§ INSTRUCTIONS TO FOLLOW
From the entries below, list each line with "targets".

§ MATERIALS PROVIDED
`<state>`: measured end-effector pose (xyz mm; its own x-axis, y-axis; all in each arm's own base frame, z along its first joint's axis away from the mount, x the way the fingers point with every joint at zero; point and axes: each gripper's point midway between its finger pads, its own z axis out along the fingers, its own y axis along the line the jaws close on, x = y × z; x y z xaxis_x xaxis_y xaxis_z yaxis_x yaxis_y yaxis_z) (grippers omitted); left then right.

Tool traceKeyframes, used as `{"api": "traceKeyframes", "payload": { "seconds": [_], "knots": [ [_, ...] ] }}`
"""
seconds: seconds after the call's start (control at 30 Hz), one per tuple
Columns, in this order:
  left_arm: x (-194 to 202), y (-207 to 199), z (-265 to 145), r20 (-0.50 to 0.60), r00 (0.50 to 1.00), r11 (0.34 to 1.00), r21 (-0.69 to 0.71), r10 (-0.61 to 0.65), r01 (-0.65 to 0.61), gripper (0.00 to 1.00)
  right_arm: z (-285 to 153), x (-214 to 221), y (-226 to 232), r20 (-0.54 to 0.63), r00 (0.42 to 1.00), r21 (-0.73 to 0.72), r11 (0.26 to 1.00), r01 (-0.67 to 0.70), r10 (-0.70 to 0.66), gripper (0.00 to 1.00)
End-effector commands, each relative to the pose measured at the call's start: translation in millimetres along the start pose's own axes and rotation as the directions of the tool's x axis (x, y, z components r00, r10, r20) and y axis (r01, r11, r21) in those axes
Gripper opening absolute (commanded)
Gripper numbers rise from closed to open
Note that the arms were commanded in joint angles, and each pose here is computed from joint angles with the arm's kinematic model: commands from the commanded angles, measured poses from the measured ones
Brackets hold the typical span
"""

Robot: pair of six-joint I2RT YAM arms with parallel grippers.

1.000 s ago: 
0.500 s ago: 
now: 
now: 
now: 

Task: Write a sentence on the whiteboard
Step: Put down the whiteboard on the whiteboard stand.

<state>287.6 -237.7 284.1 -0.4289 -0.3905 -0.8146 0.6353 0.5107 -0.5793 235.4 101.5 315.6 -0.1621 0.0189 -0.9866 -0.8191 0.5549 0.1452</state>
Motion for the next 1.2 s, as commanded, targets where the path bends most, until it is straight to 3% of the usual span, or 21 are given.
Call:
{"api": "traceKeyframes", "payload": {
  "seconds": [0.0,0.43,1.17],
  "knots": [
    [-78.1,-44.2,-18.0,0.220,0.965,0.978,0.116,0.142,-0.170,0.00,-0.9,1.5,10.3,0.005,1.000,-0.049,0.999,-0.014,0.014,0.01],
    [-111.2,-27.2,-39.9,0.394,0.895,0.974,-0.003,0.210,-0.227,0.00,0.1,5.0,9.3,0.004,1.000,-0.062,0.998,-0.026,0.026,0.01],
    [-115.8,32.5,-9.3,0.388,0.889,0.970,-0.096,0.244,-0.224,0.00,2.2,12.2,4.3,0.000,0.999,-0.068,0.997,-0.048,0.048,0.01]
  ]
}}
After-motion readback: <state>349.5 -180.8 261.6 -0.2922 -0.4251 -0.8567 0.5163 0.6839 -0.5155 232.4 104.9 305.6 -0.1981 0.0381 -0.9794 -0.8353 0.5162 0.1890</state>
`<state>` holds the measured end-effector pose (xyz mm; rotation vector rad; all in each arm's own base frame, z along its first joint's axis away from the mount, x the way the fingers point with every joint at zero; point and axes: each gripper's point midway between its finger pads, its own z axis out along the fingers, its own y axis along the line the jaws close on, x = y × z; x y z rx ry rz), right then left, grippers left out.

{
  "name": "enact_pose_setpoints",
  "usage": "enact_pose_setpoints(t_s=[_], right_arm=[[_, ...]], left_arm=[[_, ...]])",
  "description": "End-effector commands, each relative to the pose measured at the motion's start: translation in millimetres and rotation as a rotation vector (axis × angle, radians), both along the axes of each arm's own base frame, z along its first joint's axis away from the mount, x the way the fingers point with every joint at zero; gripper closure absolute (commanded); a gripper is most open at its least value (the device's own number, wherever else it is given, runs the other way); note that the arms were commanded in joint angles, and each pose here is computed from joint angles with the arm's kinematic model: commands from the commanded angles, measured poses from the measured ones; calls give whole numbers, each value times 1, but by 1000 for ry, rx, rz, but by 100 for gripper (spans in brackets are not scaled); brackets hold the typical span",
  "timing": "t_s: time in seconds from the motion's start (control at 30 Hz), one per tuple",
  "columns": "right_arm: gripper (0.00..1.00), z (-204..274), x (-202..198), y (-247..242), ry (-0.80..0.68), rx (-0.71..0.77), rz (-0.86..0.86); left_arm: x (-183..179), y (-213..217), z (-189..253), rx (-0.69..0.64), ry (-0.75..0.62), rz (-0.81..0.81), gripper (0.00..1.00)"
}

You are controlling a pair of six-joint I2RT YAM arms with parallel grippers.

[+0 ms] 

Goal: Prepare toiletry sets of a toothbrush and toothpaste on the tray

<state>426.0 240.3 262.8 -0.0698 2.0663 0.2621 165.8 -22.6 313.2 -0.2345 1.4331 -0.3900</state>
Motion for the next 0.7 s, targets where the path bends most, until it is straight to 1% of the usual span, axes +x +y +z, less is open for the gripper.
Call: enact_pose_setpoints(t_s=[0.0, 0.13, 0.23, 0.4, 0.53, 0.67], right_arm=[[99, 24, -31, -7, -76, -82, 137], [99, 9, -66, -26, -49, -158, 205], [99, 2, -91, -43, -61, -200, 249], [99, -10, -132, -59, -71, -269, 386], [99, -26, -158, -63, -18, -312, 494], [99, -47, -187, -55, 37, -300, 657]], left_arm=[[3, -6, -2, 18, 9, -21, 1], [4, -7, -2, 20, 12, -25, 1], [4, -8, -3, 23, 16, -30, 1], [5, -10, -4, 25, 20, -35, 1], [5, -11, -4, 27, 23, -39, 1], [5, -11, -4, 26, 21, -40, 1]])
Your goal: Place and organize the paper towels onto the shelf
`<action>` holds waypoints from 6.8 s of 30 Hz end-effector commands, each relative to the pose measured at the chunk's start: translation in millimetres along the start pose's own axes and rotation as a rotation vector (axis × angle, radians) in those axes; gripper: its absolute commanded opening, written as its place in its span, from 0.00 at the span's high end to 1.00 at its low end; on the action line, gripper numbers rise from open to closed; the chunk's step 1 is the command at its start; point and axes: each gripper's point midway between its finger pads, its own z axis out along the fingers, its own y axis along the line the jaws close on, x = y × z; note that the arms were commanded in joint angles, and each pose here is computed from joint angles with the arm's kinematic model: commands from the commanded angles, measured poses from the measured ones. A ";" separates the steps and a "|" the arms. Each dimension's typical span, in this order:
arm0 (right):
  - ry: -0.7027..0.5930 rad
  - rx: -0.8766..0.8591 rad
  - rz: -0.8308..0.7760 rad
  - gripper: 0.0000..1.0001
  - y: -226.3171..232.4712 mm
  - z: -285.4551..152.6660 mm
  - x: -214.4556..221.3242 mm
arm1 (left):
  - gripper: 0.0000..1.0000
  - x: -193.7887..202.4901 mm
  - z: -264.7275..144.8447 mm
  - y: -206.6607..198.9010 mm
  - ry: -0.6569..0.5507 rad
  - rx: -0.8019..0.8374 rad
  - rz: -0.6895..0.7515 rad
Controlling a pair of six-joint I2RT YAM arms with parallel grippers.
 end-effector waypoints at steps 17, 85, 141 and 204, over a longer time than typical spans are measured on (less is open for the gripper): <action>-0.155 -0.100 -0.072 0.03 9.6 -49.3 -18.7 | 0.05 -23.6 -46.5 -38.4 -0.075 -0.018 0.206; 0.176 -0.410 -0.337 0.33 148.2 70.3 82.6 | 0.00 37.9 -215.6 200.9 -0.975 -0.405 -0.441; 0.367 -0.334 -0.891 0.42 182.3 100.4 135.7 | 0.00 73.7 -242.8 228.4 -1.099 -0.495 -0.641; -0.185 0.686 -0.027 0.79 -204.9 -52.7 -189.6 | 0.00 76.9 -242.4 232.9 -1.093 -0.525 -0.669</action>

§ REPLY TO THE EXERCISE
Motion for the next 1.2 s, as commanded, targets where the path bends most, until it is straight to 3% of the usual span, or 21 are given.
Motion for the next 0.7 s, targets where the path bends most, until it is straight to 1% of the usual span, axes +x +y +z, less is open for the gripper.

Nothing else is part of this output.